È possibile riconoscere l’età di un cavallo solo dopo un attento esame della tavola dentaria. Si tratta di un compito delicato e molto più difficile di quello che si possa pensare, che richiede uno studio approfondito. In pratica, per poter spiegare come individuare l’età di un cavallo sarebbero opportuni molti disegni: in ogni caso, per una prima introduzione all’argomento, ecco una prima semplificazione, da prendere con le pinze, perché, ripetiamo, un’analisi corretta può essere effettuata solo da veterinari.
I primi denti davanti spuntano intorno al primo anno di vita. Un cavallo di quattro anni ha otto denti, un cavallo di cinque ne ha dodici. Così come l’uomo, anche il cavallo prima mette i denti da latte, che poi sostituisce con altri denti: a cinque anni, solitamente i denti “definitivi” sono già presenti, e possiamo considerare l’equino un adulto. A questo punto, a partire dagli otto anni di età, la dentatura inizia a usurarsi. Proprio tenendo conto di questo logoramento, un veterinario è in grado di stabilire l’età dell’animale, che generalmente ha una vita media tra i venticinque e i trent’anni. I cavalli hanno 40 denti: di questi, i più importanti sono gli incisivi. Quelli laterali si chiamano cantoni, quelli centrali picozzi, quelli intermedi mediani. Sono i molari inferiori a dichiarare l’età del cavallo: per verificarla, sarà sufficiente aprire la mascella e spostare la lingua da un lato. In ogni caso, noi potremo avere solo un’indicazione di massima dei suoi anni, che potremo far derivare dall’usura dei denti, o anche dalla posizione degli incisivi, che con il passare del tempo si spingono sempre di più verso l’esterno della bocca. Un ulteriore accorgimento per avere delle indicazioni abbastanza precise è quello di osservare le arcate dentarie chiuse di profilo: esse, infatti, costituiscono un arco a tutto sesto fino agli otto anni, a sesto ribassato sino ai tredici anni e a sesto acuto negli ultimi anni di vita.

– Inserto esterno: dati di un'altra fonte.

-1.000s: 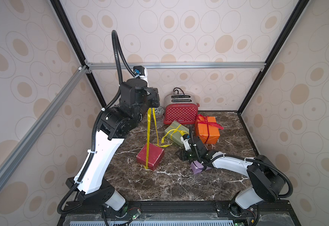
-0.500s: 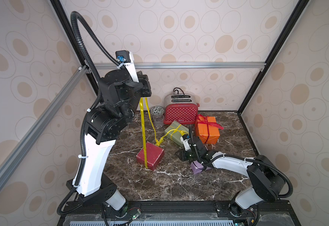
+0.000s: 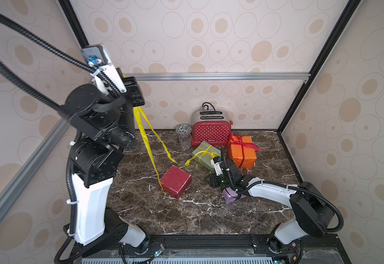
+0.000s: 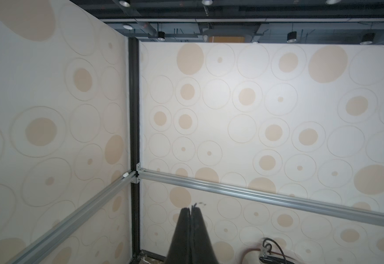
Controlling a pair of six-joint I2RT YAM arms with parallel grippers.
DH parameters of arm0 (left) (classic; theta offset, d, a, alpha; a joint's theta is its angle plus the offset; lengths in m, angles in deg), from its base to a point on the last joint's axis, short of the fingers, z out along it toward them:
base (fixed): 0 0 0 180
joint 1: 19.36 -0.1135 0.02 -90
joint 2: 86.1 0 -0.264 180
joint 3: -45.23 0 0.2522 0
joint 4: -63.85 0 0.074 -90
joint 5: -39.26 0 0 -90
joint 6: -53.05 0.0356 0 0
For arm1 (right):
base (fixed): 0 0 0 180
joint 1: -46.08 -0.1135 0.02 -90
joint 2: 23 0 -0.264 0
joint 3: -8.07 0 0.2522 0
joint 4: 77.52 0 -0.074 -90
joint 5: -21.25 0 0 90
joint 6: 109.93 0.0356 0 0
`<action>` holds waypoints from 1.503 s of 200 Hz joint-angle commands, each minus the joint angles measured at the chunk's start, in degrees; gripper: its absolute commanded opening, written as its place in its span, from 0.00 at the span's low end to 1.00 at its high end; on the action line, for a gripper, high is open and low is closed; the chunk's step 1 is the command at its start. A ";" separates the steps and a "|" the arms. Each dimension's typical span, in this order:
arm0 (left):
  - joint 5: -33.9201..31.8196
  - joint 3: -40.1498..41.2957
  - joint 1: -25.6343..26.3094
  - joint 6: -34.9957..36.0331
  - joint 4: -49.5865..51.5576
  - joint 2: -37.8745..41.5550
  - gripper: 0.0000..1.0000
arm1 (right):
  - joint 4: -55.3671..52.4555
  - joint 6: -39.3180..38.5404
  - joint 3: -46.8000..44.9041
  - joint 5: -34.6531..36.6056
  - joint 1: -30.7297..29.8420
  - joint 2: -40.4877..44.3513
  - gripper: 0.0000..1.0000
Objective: Untie the ribbon bows on the gift boxes
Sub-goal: Pull the ribbon from the gift box.
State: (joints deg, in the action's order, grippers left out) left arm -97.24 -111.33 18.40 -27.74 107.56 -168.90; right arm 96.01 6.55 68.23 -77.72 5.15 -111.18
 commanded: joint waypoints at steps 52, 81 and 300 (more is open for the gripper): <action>-5.27 2.11 -0.40 18.15 -14.30 4.41 0.00 | 0.35 -0.56 -0.01 0.36 -0.78 1.08 0.42; -4.66 2.36 -0.40 20.39 -16.32 5.69 0.00 | 0.40 -0.55 -0.05 0.36 -0.82 1.00 0.42; 4.63 31.51 -31.03 -20.69 19.97 -0.66 0.00 | 0.80 -0.38 -0.51 0.96 -0.95 1.45 0.42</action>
State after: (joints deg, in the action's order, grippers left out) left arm -92.76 -80.95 -9.16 -40.07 121.73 -169.23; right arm 96.05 6.55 68.18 -77.55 4.86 -111.16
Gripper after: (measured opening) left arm 0.048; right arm 0.422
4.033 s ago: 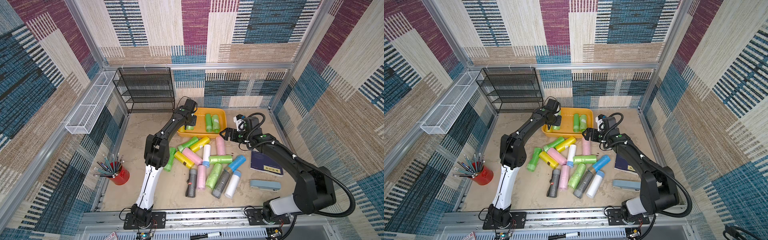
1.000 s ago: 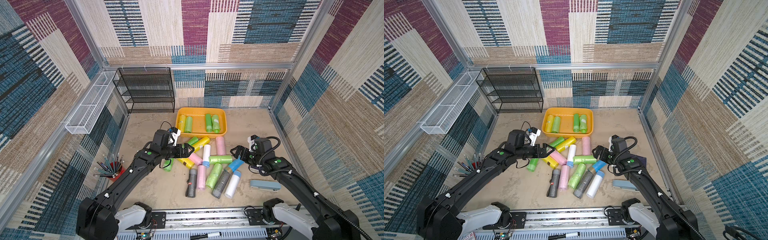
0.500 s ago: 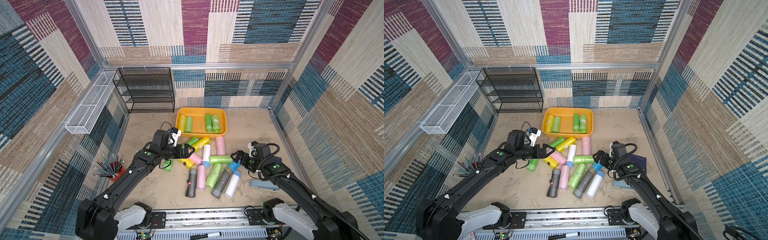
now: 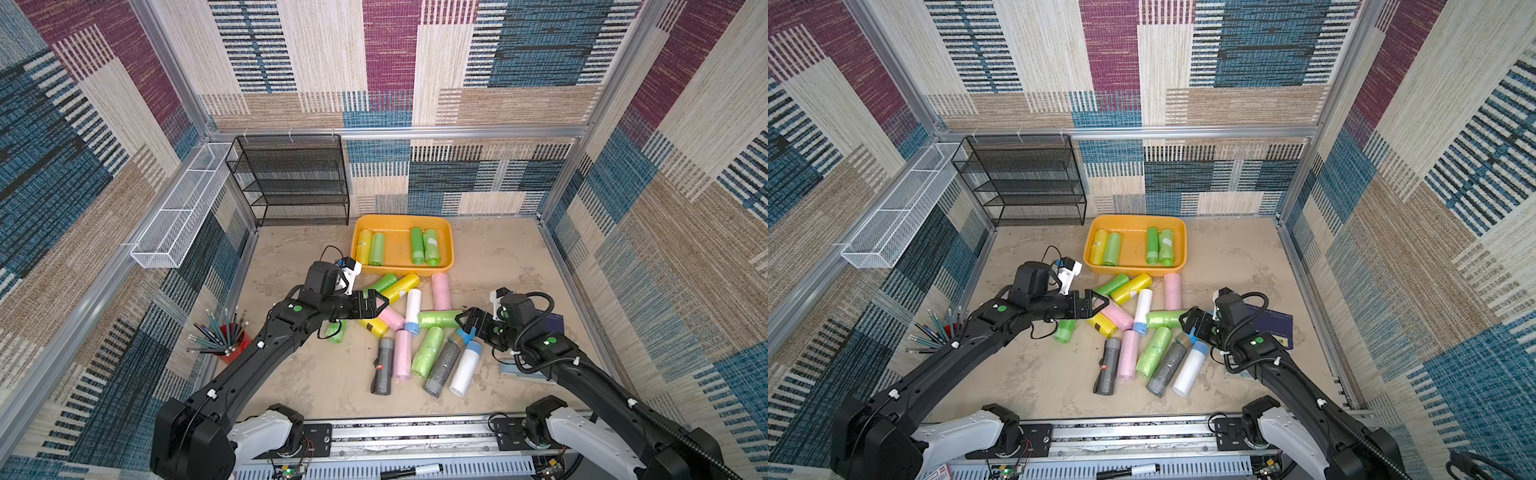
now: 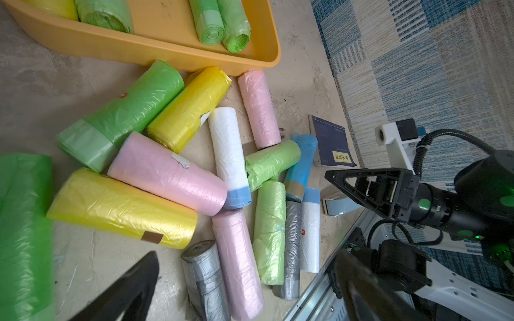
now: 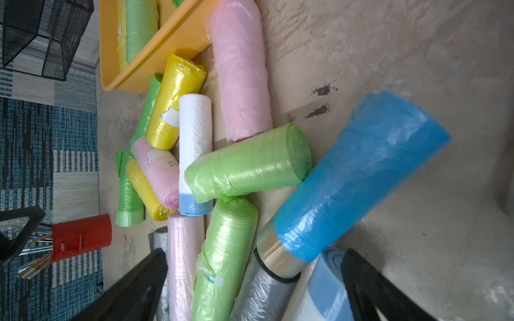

Un ulteriore aspetto da sottolineare è che la forma della tavola dentaria nell’adulto cambia, per via dell’usura, del logoramento e della crescita della parte inferiore. Essa, di conseguenza, assume una forma ellittica fino ai sei-otto anni; questa conformazione diventa più tondeggiante dai nove ai dodici anni; quindi, tra i tredici e diciassette anni potremo notare una forma triangolare, e, per finire, dopo i diciotto anni, una forma biangolare, vale a dire una sezione a triangolo isoscele.
Tutte queste osservazioni, ovviamente, sono valide solo dopo che ci si è accertati che i denti del cavallo non sono usurati per qualche difetto congenito o per qualche accorgimento umano che ne ha accelerato il logoramento.
Dopo i dodici – tredici anni è davvero complicato verificare l’età del cavallo, anche con approssimazione. Uno dei parametri di riferimento è, come dicevamo, la forma, che diventa triangolare.
Infine, dopo i vent’anni stabilire l’età del cavallo esaminando i denti è praticamente impossibile.